■ **DESCRIPTION OF THE TASK**: Search the data for the string "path" and copy each line where it turns up.

(DATA SHOWN Opens)

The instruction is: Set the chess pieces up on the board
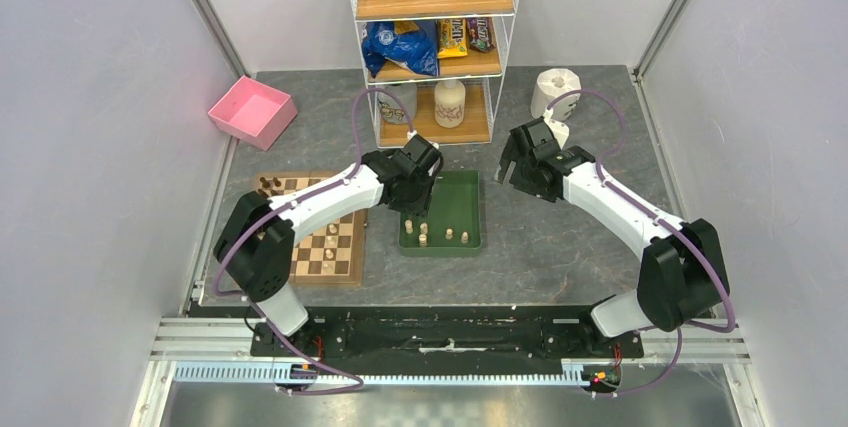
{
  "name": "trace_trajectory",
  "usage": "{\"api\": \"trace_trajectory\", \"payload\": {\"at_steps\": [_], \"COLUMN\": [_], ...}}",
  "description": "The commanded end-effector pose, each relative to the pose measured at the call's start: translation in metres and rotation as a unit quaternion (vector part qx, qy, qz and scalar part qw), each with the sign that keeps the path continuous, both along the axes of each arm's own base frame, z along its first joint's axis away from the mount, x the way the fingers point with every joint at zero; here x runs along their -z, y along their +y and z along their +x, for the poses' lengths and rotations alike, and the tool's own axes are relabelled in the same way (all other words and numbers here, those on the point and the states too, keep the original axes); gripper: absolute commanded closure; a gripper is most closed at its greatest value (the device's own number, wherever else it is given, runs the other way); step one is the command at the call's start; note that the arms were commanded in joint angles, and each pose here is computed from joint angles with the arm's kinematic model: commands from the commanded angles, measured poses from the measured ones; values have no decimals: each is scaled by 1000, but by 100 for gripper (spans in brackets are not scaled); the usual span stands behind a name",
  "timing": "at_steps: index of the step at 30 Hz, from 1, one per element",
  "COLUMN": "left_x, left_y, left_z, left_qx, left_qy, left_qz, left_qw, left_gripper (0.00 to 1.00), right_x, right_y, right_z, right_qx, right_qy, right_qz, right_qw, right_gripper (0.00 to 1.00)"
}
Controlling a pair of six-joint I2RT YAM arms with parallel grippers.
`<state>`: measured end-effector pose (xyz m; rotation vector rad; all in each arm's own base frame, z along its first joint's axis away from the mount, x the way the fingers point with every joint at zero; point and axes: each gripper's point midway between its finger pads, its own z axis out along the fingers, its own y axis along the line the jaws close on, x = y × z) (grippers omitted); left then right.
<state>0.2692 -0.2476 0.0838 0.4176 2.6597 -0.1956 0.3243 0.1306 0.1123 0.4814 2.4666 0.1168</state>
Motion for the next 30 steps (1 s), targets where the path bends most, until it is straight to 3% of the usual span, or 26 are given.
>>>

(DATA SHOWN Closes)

■ **WRITTEN RESPONSE**:
  "description": "The commanded end-effector pose, each relative to the pose measured at the call's start: translation in metres and rotation as a unit quaternion (vector part qx, qy, qz and scalar part qw), each with the sign that keeps the path continuous, both along the axes of each arm's own base frame, z along its first joint's axis away from the mount, x the way the fingers point with every joint at zero; here x runs along their -z, y along their +y and z along their +x, for the poses' lengths and rotations alike, and the tool's own axes are relabelled in the same way (all other words and numbers here, those on the point and the states too, keep the original axes); gripper: absolute commanded closure; a gripper is most closed at its greatest value (the device's own number, wherever else it is given, runs the other way); step one is the command at the call's start; note that the arms were commanded in joint angles, and each pose here is computed from joint angles with the arm's kinematic model: commands from the commanded angles, measured poses from the measured ones; values have no decimals: each is scaled by 1000, but by 100 for gripper (spans in brackets are not scaled); the usual span stands behind a name",
Motion for the next 30 steps (1 s), targets where the path bends most, until it is straight to 3% of the usual span, or 26 are given.

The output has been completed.